Falling dictatorships and troubled transitions to democracy in Latin America have dominated the agenda of social scientists of the region. These regime changes have largely been appraised within conjunctures of suddenly shifting political balances and economic crises. Such an approach seems all the more valid in light of the contemporaneous appearance of events: the swing to elected governments gathered speed in the early 1980s just as the international debt crisis hit Latin America with full force. In Argentina, the crisis culminated in 1982 with the Malvinas/Falklands War, the fall of the military, debouching into the triumph of Raúl Alfonsín in October 1983, and more recently with the victory of the Peronist Carlos Menem in 1989.

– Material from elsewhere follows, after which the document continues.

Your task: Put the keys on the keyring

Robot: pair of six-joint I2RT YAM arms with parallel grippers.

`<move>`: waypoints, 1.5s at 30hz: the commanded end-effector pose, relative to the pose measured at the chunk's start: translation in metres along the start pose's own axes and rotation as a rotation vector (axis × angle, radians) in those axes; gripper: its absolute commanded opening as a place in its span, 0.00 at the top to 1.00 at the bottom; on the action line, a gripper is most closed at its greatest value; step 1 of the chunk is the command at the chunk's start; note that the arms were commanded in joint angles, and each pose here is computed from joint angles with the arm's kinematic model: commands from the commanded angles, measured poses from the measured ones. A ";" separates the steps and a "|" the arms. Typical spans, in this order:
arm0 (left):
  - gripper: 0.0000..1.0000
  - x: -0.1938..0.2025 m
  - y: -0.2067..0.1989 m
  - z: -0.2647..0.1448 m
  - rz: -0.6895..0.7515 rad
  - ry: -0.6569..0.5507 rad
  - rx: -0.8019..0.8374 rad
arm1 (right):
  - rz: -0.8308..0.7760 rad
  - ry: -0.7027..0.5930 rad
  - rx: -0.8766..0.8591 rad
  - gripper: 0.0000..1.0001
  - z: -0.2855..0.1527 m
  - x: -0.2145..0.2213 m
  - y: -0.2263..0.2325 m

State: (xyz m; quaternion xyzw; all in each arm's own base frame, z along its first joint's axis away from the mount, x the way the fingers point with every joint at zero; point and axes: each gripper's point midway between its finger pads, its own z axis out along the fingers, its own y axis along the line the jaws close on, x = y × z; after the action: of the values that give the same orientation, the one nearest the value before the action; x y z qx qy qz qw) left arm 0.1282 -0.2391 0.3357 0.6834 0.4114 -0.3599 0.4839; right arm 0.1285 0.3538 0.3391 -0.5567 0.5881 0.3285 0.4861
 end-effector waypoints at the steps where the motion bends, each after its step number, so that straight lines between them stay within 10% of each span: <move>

Seen from this perspective, however, the terms under which Argentina’s democracy is being forged are not easily understood. As much as the immediate conjunctural crisis of the debt and military failure in reshaping Argentina’s political economy are longer-term, deeper resolutions to the fallout
The Second World War and its aftermath ushered in a wave of populist victories across Latin America, bringing new social alliances to power. Prior to the 1943 coup d’état which brought Perón to the labour secretariat and later to the vicepresidency, the Argentine political economy wallowed within an old agro-export system and traditional elite rule based on electoral fraud and corruption. The Second World War, urbanization and swelling ranks of industrial workers threw into crisis the old nostrums of export-oriented growth, close ties with Britain, conservative election rigging and the exclusion of labour. By the early 1940s, a new order was emerging: industrialization based on production for the internal market, and clamour among middle and working classes for representation within the state.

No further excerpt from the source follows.